## THE TASK:
Across the entries below, count the lines in which the word "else" occurs. Reply with the count alone.

(Stored data)
+ + + + +
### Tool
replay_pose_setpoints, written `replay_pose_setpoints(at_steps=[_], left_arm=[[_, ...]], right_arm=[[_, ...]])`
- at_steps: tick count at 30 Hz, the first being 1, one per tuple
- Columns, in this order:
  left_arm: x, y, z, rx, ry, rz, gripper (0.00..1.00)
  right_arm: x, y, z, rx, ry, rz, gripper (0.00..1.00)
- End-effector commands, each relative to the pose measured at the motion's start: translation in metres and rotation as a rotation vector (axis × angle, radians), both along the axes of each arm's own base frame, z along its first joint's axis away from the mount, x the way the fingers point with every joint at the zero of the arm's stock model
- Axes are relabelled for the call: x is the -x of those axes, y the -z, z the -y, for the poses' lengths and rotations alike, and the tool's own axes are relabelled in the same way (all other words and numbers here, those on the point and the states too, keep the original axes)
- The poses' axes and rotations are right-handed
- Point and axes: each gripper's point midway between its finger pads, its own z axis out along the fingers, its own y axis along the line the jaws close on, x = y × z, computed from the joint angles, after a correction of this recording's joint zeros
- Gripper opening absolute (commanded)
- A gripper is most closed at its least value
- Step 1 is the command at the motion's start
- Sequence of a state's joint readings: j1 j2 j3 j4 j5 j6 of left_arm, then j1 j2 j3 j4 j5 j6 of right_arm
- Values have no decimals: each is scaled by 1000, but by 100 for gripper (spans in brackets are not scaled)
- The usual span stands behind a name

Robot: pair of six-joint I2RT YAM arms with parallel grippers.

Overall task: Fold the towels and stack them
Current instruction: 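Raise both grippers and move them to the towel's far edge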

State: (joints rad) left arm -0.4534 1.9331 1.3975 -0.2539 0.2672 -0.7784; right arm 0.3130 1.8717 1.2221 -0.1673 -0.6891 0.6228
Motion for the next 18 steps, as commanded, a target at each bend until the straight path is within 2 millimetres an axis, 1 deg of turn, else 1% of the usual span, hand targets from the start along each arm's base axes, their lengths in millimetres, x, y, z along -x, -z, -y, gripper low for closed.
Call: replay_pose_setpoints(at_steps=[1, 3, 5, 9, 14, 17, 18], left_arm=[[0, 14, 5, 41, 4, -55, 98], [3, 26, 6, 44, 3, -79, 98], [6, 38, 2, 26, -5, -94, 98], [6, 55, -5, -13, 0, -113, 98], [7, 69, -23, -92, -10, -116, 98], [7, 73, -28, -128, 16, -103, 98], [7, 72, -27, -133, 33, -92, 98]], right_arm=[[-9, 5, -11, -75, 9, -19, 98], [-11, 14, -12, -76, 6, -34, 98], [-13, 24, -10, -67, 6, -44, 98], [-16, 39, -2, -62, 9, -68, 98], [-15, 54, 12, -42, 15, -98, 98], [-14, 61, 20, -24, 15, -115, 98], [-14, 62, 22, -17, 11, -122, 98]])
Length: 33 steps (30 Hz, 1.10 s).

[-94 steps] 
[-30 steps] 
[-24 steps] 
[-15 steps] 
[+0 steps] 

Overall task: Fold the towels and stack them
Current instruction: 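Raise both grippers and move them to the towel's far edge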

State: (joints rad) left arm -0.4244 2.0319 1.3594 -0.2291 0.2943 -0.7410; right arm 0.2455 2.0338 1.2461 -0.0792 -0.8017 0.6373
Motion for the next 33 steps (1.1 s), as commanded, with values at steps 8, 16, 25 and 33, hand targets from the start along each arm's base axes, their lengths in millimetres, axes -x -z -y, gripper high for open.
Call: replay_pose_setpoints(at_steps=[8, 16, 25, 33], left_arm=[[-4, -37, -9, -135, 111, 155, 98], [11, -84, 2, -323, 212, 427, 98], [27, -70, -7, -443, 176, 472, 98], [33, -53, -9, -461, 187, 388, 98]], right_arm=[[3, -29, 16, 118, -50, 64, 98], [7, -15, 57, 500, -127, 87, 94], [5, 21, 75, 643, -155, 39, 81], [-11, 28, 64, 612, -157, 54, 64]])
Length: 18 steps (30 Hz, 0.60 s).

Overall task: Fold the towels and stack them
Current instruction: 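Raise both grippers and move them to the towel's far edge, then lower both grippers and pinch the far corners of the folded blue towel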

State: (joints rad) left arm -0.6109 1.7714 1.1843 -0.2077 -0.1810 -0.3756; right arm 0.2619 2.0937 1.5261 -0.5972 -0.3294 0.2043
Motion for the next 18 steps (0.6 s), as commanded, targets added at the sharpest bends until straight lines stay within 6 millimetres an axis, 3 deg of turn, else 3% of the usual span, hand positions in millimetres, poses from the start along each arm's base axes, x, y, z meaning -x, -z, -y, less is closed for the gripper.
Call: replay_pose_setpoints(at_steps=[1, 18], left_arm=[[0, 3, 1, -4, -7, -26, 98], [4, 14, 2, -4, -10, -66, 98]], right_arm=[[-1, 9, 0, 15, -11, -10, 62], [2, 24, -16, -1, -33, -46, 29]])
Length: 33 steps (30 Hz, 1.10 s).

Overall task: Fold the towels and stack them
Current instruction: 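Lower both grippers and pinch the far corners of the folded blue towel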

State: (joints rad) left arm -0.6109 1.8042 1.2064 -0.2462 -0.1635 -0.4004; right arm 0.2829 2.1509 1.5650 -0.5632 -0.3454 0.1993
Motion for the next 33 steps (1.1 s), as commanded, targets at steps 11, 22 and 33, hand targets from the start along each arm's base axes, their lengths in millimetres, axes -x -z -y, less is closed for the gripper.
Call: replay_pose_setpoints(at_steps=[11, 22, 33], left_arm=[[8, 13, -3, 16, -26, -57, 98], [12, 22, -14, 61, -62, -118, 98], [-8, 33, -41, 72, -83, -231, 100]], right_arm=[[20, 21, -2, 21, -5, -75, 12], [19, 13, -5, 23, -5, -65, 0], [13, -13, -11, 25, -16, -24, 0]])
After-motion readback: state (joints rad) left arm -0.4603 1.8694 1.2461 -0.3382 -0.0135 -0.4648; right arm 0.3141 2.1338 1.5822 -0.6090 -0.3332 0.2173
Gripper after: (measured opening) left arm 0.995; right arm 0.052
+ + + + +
## SOLVED EXERCISE:
2